Data items |
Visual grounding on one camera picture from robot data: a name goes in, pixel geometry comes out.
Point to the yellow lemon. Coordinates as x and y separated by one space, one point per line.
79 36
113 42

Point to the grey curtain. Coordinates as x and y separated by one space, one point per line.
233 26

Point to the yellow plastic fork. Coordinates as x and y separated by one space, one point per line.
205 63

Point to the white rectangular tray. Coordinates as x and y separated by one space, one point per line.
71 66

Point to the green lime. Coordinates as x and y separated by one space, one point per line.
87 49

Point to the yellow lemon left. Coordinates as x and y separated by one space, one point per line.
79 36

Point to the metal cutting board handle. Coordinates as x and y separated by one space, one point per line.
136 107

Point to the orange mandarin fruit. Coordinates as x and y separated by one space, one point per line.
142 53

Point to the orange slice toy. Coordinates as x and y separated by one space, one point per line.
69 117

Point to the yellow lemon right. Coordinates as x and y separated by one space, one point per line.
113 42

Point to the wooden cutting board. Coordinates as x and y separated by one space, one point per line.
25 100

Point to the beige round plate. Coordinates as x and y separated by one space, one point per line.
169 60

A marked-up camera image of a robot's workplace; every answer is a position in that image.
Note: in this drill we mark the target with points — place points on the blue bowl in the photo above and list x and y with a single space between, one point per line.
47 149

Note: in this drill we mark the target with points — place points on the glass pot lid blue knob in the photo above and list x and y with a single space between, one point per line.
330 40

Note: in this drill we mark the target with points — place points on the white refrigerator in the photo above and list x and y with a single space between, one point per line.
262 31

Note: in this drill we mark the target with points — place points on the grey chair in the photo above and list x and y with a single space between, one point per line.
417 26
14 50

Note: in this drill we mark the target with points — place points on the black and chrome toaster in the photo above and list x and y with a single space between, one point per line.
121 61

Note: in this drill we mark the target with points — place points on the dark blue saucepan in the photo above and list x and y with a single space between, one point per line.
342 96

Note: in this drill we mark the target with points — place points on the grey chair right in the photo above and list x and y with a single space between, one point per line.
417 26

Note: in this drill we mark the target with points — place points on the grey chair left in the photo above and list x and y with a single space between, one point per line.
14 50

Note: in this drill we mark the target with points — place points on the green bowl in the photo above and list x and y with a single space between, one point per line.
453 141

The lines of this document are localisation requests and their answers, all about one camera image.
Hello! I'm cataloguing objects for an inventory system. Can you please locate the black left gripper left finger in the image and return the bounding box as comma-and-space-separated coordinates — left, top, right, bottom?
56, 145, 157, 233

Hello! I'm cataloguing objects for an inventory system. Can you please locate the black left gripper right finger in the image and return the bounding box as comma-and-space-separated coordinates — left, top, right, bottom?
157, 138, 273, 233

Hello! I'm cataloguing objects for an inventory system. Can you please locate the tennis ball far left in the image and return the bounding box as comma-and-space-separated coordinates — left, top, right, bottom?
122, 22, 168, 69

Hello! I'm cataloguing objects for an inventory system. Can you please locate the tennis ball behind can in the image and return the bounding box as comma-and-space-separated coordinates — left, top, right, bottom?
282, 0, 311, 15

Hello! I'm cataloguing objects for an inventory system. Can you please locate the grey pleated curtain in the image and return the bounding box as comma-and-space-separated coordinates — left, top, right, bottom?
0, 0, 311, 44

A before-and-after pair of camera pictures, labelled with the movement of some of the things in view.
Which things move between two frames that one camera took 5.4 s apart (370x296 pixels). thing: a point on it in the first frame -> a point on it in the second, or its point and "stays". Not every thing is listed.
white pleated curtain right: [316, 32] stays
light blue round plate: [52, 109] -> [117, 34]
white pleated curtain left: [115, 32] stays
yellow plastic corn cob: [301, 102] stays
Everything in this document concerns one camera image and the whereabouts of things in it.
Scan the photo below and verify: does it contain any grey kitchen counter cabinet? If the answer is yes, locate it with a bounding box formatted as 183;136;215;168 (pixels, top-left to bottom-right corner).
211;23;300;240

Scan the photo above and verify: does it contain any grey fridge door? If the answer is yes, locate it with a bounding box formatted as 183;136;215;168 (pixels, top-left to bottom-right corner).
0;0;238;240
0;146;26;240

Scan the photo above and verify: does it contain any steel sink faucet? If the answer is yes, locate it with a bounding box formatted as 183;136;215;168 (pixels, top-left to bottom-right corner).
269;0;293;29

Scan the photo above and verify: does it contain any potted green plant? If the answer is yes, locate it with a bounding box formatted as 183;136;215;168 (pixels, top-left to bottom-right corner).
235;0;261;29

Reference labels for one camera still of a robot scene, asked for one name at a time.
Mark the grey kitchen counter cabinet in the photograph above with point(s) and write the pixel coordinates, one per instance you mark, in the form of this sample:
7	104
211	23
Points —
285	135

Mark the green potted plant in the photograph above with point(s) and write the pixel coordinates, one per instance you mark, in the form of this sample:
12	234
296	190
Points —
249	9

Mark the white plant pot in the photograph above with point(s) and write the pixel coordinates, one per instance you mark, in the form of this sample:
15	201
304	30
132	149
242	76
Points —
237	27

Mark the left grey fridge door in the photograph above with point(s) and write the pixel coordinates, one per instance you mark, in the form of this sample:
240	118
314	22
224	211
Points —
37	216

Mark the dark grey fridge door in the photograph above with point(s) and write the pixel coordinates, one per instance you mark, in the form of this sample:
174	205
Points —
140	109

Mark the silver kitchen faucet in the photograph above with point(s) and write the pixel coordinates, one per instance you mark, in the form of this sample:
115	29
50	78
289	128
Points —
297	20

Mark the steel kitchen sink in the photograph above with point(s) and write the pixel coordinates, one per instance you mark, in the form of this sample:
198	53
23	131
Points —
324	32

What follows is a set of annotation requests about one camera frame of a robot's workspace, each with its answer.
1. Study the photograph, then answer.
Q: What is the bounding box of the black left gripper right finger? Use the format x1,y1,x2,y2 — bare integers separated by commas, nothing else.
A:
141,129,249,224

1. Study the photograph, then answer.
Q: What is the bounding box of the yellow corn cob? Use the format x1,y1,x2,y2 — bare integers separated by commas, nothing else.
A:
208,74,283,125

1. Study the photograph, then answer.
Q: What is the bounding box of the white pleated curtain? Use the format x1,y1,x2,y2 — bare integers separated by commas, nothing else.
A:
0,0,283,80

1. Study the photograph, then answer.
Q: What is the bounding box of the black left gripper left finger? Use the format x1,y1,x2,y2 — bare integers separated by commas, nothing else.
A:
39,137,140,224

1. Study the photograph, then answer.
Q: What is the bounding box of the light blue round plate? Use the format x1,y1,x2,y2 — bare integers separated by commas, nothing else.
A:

TASK REQUIREMENTS |
Would you copy out each line of the records above where the word "requests" occurs?

WRITTEN REPLY |
The lines of this document are localisation requests and their answers, all about one camera image.
What follows is a set of annotation requests about one camera frame of a robot's workspace, each with its answer.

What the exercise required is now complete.